Who cares if it all goes to hell? she thinks as she turns onto the next road, yet another tree-lined avenue.
She sits down on a junction box next to a dustbin, lights a cigarette and decides to sit there until the tape stops.
‘She’s Lost Control’, ‘Dead Souls’, ‘Love Will Tear Us Apart’. The cassette changes side automatically: ‘No Love Lost’, ‘Failures’. People walk past, and she wonders what they’re staring at.
When Victoria walks up to the family’s villa she sees that there’s a brass sign on the stone wall beside the gate, and she knows she’s found the right place.
Mr and Mrs Silfverberg and their daughter, Madeleine. She smiles. How ridiculous. Victoria and Madeleine, like the Swedish princesses.
She looks around to make sure no one’s watching, then climbs over the wall and drops down the other side. There are lights on downstairs, but the upper two floors are dark. She sees that the balcony door on the first floor is open.
A drainpipe makes a useful ladder, and soon she’s opening the door wider.
A study, full of bookcases, and on the floor is a big rug.
She takes off her shoes and pads carefully out onto a large landing. There are two doors on her right, and three on her left, one of which is open. At the far end of the landing is a staircase leading to the other floors. From downstairs comes the sound of a football match on television.
She looks in through the open door. Another study, with a desk and two shelves full of toys. She doesn’t bother with the other rooms, since she assumes no one would leave a baby behind a closed door.
Instead she creeps over to the stairs and starts to go down. The staircase is shaped like a U, and she pauses halfway to look down at a large room with a stone floor and a door at the far end, presumably the front door.

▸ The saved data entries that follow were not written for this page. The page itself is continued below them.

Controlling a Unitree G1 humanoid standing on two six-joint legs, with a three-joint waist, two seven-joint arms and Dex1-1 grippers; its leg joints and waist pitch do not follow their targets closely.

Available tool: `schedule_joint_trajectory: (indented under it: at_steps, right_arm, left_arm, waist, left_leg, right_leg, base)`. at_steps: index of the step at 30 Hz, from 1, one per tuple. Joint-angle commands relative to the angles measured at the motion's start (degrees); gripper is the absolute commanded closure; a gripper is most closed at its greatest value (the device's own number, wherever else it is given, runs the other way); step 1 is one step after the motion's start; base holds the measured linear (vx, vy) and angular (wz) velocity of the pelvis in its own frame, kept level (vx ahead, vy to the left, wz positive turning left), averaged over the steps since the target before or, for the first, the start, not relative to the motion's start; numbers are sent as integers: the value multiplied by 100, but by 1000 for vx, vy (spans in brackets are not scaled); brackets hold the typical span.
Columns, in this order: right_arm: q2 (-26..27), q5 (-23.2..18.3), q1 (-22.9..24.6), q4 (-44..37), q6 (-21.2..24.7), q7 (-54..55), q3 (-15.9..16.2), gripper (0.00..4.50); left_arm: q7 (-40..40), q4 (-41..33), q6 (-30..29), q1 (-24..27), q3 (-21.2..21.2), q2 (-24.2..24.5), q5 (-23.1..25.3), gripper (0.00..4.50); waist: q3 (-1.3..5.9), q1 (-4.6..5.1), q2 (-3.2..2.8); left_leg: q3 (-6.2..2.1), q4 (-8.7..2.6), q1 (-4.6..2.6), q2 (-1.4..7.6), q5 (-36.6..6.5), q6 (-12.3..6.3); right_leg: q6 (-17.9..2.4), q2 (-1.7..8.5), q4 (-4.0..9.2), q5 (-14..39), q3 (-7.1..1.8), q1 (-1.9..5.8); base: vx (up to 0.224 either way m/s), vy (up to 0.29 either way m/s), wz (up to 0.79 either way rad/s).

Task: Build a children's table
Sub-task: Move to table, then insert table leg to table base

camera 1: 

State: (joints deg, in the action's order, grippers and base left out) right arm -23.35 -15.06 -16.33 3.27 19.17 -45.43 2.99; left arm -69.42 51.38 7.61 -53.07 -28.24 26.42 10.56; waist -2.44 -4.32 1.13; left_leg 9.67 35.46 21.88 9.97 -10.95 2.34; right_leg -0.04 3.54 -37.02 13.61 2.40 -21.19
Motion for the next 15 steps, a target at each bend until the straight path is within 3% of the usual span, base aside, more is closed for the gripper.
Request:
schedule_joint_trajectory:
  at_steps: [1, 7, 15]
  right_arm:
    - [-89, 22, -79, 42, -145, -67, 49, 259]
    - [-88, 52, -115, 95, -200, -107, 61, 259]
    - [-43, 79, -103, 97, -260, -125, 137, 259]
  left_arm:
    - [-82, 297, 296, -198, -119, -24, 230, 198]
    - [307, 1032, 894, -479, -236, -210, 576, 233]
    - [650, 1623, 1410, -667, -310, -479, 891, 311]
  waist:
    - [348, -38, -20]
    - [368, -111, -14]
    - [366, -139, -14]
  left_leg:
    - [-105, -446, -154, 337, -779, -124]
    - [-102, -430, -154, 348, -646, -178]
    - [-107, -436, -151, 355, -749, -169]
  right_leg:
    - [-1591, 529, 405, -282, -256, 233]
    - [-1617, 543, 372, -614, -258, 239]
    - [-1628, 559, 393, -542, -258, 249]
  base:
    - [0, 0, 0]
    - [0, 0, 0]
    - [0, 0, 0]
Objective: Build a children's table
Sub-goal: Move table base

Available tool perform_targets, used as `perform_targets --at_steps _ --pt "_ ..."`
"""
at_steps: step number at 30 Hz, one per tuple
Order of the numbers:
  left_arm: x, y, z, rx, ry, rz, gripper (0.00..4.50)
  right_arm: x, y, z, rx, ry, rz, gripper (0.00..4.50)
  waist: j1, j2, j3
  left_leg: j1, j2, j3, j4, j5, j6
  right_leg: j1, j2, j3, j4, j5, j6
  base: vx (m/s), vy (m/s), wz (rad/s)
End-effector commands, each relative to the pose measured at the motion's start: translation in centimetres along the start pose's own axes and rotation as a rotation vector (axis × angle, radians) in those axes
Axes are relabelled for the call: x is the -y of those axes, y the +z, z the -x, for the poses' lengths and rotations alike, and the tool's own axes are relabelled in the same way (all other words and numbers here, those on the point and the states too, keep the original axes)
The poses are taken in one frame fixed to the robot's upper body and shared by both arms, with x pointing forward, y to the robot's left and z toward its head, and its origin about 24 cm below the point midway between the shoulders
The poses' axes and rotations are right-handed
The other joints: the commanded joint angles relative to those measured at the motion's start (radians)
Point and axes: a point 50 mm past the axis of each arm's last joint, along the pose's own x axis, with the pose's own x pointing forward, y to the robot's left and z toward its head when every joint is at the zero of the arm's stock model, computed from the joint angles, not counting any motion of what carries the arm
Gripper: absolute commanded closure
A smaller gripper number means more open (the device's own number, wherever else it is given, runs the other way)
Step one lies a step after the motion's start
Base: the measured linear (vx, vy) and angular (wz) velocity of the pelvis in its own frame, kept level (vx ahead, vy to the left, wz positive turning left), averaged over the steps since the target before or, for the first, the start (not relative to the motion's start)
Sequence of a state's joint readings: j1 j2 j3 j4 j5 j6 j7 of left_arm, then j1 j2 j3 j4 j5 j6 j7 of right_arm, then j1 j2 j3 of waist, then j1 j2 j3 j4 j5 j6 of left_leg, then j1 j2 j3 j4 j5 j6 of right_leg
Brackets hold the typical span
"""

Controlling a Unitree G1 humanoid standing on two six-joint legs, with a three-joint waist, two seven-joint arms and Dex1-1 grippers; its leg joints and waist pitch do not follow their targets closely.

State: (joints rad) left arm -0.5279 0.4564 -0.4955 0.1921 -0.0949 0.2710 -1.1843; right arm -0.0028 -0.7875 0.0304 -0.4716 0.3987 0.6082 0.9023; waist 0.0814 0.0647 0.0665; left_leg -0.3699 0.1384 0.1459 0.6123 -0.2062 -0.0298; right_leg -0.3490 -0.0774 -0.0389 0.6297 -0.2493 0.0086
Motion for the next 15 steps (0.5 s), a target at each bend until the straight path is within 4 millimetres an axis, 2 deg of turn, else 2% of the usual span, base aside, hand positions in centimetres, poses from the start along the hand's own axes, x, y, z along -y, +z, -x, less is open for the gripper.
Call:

An enormous chandelier is hanging from the ceiling, and against the left-hand wall there’s a pram with its hood up.
She acts instinctively. There are no consequences, nothing but the here and now.
Victoria goes down the flight of stairs and places her shoes on the bottom step. She’s no longer worried about creeping around. The noise from the television is so loud she can hear what the commentators are saying.
Semi-final, Italy against the Soviet Union, nil–nil, Neckar Stadium, Stuttgart.
A glazed double door stands open next to the pram. Through the doors she can see Mr and Mrs Silfverberg watching television, and in the pram is her baby.
Incubation. Egg-laying machine.
She’s not the bird of prey here, she’s only taking back what’s hers.
Victoria goes to the pram and bends over the child. The baby’s face is quite calm, but she doesn’t recognise it. At the hospital in Aalborg the child had looked different. Her hair had been darker, her face thinner and her lips less full. Now she looks like a cherub.
The baby is sleeping, and it’s still nil–nil in the Neckar Stadium in Stuttgart.